A few weeks later I ran a ½ marathon (wanted to do something with that run fitness!), and I had a lifetime PR by 10 minutes – a dream that I had thought was pretty much dead. The whole experience just gave me a newfound love of training and a renewed sense of confidence in myself. I’m so grateful l for it, and excited to keep going!

Emily Horvath

If you could make an Instagram post you knew would be seen and shared by millions, what would it say?

It doesn’t have to be your quote, just something you love and think would make a difference. 

“People will forget what you said, but they will never forget how you made them feel.”  This is one of the truest statements I know. 

In the last 5 years, what is the behavior, habit or new belief that has most changed how you train? 

I think my attitude about health and fitness has changed in general. Growing up as a swimmer, I really took having a healthy, active body for granted. I just never assumed I would live any other way. It didn’t take me long (ok, maybe 4 years of college and 4 years of med school) before I realized that this wasn’t the case. Life, stress, and other “priorities” left me feeling like a shell of the healthy person I had once been.

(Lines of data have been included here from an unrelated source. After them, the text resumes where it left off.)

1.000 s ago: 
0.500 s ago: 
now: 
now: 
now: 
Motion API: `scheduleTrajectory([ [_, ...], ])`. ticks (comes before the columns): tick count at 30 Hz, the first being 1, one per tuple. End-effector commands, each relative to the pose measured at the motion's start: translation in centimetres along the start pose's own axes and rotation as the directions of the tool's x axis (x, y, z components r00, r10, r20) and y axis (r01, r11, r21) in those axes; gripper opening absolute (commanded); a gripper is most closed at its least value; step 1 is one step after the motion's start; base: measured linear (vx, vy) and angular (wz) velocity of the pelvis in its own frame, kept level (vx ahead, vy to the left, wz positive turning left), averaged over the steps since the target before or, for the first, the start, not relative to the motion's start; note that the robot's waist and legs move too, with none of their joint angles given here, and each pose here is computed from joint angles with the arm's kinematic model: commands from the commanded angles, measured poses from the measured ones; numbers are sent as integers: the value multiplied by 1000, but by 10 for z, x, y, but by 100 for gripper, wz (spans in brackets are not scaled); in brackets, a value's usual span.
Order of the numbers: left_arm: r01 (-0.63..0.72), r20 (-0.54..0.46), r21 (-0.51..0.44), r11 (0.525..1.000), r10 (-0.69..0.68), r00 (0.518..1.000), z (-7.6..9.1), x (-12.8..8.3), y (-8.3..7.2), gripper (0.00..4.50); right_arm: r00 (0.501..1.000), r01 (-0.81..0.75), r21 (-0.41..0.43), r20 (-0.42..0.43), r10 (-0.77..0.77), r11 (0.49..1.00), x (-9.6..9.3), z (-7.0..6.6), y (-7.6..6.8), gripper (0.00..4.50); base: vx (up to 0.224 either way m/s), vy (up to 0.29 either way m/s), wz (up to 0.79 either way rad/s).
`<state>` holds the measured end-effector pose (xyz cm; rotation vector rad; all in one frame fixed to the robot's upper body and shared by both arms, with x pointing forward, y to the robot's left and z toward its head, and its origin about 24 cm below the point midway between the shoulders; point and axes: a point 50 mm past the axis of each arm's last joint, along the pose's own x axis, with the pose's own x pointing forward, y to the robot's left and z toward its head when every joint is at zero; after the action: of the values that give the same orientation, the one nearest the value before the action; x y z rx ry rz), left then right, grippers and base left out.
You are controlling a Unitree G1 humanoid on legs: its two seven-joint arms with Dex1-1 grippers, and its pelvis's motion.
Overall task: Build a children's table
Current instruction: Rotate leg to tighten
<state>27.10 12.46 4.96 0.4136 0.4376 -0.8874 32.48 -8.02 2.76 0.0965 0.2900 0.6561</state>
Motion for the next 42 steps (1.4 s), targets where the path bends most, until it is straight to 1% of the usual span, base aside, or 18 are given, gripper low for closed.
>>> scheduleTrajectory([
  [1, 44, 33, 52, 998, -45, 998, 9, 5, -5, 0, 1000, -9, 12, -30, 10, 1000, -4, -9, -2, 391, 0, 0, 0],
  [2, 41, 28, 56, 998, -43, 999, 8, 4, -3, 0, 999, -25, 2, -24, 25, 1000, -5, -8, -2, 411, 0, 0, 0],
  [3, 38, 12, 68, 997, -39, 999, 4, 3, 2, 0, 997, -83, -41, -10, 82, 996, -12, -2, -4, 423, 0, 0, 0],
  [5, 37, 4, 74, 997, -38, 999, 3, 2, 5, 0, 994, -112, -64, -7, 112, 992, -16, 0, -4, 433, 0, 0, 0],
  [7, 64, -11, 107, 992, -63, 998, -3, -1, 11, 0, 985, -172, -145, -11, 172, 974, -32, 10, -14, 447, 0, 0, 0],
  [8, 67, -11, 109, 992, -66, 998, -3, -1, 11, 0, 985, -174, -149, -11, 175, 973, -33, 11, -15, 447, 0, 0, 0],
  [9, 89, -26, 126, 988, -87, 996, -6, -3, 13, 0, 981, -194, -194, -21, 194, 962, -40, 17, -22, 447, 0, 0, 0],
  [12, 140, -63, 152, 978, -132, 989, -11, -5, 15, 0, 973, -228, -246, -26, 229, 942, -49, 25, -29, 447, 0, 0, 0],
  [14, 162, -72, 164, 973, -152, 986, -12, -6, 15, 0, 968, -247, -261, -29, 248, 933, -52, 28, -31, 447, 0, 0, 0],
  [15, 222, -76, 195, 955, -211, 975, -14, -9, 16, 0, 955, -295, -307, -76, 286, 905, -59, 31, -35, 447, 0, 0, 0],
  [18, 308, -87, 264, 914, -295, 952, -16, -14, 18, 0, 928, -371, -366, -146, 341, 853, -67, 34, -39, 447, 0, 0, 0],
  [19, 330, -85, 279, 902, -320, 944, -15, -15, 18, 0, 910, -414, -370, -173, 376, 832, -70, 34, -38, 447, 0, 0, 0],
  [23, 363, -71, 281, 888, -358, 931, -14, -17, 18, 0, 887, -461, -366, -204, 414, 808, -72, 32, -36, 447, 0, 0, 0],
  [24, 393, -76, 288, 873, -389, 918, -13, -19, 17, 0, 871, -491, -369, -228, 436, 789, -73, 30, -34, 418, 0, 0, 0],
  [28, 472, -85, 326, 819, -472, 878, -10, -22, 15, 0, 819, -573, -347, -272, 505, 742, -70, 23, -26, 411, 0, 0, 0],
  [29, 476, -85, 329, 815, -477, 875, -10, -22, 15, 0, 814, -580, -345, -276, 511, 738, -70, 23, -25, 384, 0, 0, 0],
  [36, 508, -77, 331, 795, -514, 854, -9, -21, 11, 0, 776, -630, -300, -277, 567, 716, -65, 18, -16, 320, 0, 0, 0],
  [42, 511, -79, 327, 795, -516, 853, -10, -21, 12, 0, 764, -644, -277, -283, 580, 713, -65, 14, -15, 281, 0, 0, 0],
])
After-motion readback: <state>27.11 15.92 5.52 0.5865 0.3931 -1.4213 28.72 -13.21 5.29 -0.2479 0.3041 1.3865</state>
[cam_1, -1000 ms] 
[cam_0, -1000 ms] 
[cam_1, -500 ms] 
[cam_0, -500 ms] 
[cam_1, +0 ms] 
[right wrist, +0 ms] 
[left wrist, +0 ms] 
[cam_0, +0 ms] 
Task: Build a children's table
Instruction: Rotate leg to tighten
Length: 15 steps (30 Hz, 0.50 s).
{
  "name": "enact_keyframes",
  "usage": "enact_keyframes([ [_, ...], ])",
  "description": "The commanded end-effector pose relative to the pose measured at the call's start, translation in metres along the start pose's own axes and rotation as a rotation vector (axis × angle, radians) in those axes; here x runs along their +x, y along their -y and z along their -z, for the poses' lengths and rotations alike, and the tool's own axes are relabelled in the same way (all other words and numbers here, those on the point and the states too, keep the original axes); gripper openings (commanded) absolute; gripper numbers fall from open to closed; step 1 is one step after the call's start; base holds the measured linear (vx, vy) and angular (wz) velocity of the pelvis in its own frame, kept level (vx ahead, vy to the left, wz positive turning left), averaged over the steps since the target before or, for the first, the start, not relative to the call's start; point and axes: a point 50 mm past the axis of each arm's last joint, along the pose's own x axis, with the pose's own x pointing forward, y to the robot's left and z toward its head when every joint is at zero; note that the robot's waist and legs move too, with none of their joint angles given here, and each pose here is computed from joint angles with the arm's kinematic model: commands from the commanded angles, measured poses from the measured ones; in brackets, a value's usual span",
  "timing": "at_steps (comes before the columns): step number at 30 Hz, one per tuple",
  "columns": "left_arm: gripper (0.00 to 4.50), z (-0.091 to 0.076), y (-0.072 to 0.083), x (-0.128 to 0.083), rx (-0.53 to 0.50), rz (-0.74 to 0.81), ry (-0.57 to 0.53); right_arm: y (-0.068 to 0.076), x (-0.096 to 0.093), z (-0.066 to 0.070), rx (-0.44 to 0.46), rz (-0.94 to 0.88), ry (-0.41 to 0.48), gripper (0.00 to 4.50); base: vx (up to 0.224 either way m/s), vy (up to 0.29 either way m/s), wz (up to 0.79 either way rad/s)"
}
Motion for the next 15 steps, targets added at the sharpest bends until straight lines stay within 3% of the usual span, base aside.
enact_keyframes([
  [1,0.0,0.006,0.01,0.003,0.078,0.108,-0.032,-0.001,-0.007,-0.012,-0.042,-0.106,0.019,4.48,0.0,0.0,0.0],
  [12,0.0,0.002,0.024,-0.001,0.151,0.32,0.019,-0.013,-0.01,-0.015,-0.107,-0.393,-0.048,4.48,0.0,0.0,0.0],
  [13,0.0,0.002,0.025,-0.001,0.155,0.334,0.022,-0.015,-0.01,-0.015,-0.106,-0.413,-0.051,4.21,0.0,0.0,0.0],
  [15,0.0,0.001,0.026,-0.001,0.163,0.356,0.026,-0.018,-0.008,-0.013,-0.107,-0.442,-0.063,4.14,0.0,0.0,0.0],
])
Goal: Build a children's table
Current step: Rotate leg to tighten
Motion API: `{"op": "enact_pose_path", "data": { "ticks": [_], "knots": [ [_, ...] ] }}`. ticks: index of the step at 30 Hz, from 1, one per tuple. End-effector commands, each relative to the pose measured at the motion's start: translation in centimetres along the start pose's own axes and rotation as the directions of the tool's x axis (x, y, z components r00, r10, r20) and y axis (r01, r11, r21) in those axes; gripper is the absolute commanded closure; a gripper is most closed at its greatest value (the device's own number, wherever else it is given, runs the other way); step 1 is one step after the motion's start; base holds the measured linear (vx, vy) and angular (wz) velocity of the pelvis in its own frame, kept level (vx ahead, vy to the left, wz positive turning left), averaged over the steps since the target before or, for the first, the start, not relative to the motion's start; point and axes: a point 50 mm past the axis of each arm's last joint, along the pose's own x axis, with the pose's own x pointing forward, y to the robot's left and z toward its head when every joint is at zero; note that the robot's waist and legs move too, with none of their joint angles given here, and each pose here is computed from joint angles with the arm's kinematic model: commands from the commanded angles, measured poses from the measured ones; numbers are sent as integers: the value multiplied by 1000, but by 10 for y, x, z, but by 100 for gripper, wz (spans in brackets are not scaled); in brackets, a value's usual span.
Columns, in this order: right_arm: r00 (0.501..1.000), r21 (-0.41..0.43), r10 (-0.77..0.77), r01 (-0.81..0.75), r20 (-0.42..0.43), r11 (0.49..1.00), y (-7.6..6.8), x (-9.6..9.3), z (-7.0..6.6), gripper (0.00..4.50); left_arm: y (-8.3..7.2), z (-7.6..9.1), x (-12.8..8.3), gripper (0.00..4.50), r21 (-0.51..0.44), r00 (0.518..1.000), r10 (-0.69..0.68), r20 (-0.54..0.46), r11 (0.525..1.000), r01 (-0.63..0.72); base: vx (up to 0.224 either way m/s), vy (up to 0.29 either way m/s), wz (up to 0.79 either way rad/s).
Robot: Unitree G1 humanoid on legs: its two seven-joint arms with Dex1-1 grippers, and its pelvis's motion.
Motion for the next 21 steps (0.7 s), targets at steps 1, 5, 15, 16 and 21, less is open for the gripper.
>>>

It was really scary and eye opening when I started to see people my age having health issues, and I started to appreciate the fact that tomorrow isn’t promised to any of us. Now my training is all about feeling the best I possibly can every day – because today is the only thing I can control. 

What advice would you give a friend your age who is just getting into triathlon? What advice should they ignore?

I would tell them to just have fun and enjoy this amazing sport! It shouldn’t add any stress to your life – only enjoyment.

In the last 5 years how have you changed your approach to nutrition? What are some specific benefits you’ve found?

Nutrition has been an ongoing battle for me! When I was a teenager I struggled with an eating disorder, and it really affected my swimming performance. It was a difficult period for sure, but I’m glad I went through it – and it’s something I reflect on a lot actually. It’s made me appreciate how much nutrition really matters in terms feeling my best both mentally and physically. I love feeling strong and fueled! I’ve really enjoyed cooking more over the past several years and learning more about nutrition to find what works best for me.

Emily Horvath and family

When you feel overwhelmed, unmotivated or distracted what kind of things do you do to get back in the game and re-center/focus? If helpful, what questions do you ask?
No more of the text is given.